Abstract: SA-PO223
Atypical Presentation of Drug-Induced Thrombotic Microangiopathy: Time Does Not Matter
Session Information
- Onconephrology: Kidney Outcomes during Cancer Treatment and Nephropathies
October 26, 2024 | Location: Exhibit Hall, Convention Center
Abstract Time: 10:00 AM - 12:00 PM
Category: Onconephrology
- 1700 Onconephrology
Authors
- Veguilla Rivera, Nahomie Ivette, University of South Florida, Tampa, Florida, United States
- Dhamelia, Archi Kishorbhai, University of South Florida, Tampa, Florida, United States
- Rosaly Martinez, Jan Paul, University of South Florida, Tampa, Florida, United States
- Punchayil Narayanankutty, Naveen, University of South Florida, Tampa, Florida, United States
Introduction
Thrombotic Microangiopathy (TMA) is a disorder that causes disseminated occlusive microvascular thrombosis, thrombocytopenia, and end organ damage, commonly in the kidneys and brain.
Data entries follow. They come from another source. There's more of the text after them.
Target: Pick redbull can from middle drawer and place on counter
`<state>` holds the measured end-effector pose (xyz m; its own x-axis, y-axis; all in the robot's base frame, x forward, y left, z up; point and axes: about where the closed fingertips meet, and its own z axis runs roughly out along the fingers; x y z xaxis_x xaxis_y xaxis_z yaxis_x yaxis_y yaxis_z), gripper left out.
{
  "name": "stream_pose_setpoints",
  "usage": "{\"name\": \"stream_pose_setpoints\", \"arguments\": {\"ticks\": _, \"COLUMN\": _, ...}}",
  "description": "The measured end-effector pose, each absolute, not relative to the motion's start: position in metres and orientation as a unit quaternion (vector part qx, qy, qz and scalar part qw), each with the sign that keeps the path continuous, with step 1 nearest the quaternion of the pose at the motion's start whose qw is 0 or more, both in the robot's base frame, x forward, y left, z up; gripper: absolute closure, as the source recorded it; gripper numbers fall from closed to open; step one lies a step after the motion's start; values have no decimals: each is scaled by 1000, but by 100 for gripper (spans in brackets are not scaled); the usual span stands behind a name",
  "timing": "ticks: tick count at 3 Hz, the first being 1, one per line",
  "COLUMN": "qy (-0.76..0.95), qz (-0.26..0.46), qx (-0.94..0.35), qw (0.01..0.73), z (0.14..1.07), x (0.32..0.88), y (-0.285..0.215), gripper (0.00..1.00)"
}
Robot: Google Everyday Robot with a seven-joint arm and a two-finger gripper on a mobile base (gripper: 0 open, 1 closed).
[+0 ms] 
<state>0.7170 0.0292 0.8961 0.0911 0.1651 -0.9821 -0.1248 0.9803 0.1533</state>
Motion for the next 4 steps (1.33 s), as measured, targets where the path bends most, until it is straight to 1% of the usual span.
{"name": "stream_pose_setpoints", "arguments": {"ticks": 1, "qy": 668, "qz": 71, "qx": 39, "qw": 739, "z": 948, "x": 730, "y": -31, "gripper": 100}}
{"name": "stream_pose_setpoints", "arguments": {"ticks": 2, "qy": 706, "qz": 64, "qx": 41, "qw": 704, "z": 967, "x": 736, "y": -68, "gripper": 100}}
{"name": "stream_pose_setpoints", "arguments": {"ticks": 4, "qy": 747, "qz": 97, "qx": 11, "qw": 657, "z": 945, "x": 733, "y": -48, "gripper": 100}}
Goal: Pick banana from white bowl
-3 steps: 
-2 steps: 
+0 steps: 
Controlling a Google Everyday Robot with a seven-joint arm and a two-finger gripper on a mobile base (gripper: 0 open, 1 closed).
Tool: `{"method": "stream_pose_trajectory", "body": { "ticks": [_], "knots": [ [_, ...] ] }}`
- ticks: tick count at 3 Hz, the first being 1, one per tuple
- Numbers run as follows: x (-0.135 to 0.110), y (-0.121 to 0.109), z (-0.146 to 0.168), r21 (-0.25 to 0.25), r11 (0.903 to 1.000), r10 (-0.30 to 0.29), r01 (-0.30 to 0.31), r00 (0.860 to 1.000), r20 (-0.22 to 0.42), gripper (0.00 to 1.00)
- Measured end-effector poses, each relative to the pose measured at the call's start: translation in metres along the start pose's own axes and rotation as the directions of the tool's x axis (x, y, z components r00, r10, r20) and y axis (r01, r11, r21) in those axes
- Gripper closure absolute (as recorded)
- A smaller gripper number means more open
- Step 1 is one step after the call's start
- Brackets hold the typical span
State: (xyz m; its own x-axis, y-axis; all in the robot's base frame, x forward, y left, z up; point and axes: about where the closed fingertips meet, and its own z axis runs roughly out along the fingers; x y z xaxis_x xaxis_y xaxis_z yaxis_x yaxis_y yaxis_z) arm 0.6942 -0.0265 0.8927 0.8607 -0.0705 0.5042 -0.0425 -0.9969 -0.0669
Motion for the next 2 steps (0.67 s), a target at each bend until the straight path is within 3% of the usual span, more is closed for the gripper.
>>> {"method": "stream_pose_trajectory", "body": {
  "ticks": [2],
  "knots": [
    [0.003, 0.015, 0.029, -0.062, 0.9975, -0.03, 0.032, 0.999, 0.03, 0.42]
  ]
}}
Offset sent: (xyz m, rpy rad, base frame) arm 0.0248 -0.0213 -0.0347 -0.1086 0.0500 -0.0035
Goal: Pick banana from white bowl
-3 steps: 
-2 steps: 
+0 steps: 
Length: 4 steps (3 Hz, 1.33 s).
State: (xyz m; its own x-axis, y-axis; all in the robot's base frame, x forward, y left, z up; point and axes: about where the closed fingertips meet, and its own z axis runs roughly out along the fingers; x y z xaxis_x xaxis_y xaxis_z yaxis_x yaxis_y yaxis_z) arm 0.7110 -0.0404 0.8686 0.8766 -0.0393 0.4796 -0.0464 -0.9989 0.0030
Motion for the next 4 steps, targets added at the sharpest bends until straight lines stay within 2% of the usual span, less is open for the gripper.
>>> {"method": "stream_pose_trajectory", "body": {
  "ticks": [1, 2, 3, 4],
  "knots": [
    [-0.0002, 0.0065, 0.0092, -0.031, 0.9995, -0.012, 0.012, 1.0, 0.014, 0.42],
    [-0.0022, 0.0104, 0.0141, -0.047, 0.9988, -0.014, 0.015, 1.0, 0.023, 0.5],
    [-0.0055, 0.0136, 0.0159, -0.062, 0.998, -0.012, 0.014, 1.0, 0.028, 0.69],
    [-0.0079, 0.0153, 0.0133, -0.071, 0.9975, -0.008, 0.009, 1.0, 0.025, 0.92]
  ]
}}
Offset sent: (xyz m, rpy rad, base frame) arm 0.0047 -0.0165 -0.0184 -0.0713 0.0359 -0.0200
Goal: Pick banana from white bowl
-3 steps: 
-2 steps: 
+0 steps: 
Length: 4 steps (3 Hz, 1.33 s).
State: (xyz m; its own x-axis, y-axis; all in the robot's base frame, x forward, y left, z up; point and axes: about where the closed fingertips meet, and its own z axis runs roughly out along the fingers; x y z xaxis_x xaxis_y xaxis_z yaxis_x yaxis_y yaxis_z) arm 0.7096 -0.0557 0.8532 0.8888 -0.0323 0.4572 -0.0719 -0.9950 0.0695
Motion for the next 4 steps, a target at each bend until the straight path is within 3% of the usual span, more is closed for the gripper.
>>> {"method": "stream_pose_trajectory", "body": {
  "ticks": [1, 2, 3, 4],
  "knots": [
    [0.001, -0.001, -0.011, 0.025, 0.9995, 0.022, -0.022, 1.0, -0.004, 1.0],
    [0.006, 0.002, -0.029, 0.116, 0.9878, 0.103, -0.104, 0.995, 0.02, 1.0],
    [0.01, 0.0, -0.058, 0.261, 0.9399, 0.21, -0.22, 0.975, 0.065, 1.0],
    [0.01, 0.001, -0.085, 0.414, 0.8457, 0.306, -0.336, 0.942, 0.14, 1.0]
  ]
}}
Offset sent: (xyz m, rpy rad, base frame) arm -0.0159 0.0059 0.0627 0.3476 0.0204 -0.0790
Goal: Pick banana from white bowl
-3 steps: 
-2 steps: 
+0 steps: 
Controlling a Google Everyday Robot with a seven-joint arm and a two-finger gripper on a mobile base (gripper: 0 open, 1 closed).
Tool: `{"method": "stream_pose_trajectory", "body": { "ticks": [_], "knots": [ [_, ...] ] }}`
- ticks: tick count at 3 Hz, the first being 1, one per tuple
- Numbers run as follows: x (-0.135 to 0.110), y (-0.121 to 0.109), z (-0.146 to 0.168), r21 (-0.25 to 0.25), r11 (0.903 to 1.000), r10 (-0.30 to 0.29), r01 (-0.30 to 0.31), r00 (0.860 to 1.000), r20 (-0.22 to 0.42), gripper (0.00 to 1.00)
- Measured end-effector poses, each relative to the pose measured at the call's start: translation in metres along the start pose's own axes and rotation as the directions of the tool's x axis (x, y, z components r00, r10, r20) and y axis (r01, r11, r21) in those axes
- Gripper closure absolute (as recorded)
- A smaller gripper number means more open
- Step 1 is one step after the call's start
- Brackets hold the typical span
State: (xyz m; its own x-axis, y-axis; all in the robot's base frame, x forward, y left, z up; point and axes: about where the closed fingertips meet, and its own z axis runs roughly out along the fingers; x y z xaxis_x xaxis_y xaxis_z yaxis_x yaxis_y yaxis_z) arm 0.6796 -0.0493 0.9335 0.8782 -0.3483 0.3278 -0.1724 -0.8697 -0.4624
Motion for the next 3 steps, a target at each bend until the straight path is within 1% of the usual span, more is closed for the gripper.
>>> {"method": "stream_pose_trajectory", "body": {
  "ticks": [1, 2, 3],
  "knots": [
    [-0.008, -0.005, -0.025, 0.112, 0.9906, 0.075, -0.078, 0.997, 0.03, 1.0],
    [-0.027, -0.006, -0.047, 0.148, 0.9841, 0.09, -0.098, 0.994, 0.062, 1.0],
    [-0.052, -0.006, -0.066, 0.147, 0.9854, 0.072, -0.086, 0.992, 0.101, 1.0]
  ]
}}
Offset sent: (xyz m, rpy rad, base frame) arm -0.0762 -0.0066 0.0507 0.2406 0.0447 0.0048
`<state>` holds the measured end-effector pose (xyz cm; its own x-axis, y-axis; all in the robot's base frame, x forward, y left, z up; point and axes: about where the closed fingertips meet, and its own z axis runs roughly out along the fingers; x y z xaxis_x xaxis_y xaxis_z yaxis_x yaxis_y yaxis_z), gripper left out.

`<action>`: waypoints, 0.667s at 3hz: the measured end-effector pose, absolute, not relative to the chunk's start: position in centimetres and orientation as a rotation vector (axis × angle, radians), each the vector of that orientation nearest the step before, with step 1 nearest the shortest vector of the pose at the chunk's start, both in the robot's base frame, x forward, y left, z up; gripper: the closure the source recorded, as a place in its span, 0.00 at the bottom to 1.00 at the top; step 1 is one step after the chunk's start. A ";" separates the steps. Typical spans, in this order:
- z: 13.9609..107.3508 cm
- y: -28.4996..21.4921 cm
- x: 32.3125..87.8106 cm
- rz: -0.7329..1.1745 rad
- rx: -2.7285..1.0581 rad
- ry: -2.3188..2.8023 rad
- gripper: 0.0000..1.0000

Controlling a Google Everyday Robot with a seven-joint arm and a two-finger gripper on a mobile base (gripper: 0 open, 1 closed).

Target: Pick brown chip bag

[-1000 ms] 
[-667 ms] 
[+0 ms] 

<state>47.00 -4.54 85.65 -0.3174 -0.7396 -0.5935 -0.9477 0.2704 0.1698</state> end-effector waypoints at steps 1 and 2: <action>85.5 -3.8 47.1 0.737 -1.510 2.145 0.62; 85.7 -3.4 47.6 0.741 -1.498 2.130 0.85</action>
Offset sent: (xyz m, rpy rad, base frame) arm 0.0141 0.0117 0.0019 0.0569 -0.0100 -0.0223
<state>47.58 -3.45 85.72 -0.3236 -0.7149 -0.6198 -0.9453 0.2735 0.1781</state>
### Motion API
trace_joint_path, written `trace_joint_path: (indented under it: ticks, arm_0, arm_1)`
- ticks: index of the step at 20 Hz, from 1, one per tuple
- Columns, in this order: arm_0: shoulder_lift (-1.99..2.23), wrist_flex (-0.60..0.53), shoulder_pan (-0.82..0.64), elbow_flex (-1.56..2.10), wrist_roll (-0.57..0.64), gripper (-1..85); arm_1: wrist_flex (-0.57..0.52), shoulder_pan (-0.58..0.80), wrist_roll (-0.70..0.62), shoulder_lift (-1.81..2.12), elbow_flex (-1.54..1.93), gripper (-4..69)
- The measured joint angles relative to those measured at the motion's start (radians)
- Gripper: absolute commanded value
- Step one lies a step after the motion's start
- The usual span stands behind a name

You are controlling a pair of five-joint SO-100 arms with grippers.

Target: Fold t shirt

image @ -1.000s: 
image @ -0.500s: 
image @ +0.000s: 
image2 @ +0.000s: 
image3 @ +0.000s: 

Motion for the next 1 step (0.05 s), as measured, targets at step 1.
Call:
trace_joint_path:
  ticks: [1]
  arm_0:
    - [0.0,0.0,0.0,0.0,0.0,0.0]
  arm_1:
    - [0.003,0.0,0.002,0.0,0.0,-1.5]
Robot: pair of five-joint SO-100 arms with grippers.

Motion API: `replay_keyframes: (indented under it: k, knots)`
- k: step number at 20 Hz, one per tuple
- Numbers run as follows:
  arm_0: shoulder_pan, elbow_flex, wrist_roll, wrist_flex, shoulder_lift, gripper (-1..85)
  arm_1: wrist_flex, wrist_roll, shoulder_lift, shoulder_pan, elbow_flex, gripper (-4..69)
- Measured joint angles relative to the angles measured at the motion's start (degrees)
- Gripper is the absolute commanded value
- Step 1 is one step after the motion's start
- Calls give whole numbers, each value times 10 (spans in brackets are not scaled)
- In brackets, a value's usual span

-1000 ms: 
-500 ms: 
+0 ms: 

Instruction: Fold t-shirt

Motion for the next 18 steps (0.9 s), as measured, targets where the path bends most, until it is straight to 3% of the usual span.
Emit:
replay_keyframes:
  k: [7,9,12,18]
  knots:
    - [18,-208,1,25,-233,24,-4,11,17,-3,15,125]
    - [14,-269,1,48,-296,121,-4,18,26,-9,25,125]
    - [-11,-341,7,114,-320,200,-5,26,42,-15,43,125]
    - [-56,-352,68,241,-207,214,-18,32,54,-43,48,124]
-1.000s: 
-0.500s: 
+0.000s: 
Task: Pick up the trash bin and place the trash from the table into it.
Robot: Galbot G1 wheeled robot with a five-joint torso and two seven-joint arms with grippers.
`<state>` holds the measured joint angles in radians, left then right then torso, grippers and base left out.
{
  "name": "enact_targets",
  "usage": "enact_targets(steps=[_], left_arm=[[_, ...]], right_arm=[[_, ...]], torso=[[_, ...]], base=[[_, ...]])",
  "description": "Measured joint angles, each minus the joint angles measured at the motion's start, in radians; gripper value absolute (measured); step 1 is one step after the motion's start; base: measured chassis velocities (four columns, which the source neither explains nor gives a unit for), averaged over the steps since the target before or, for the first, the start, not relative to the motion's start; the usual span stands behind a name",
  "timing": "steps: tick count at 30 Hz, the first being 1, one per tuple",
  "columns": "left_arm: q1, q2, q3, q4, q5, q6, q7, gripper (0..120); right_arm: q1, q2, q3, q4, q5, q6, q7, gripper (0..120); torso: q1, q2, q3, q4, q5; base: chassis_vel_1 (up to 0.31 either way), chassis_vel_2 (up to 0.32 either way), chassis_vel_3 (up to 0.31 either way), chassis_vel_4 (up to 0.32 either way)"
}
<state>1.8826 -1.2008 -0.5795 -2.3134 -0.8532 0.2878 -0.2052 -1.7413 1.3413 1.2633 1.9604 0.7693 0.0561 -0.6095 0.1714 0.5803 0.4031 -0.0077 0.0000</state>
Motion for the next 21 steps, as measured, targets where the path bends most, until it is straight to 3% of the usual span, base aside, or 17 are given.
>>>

In cancer patients, especially those in multi-drug chemotherapy regimens, TMA is a diagnostic challenge due to overlap with other thrombotic disorders such as TTP, aHUS, and DIC. TMA can occur as a manifestation of the cancer itself and has been reported in mucin-producing adenocarcinomas. Chemotherapy-associated TMA can occur due to immune-mediated reaction or dose-dependent toxicity. TMA secondary to VEGF inhibitors has been described; however, literature reporting TMA due to Tyrosine Kinase Inhibitors (TKI) is limited. We present a case of TMA secondary to lenvatinib and bevacizumab.
Case Description
We report a case of a 31-year-old man with history of metastatic hepatocellular adenocarcinoma who was referred to the hospital with nephrotic-range proteinuria. Prior therapy regimen included bevacizumab and more recently Lenvatinib, last dose 3 weeks prior presentation of AKI. Creatinine increased to 4 mg/dL from a baseline of 1.5 mg/dL. Coagulation panel, ADAMST13 were normal. ALP and LDH were elevated. Other bloodwork revealed new thrombocytopenia and hypoalbunemia. TTP, aHUS and DIC were ruled out. Due to unclear cause, patient underwent renal biopsy that showed Chronic thrombotic microangiopathy with FSGS. After confirmation of results, patient remained on therapy for HCC and was offered hemodialysis.
Discussion
This case highlights the importance of evaluating the etiology of TMA, particularly in patients on chemotherapy independent of the time of administration of therapy. Distinguishing the cause of AKI in this patient is clinically important for appropiate treatment and avoidance of future drug toxicity. It also shows that renal biopsy can aid in the diagnosis. Restarting the offending medication a lower dose may help to avoid recurrent TMA.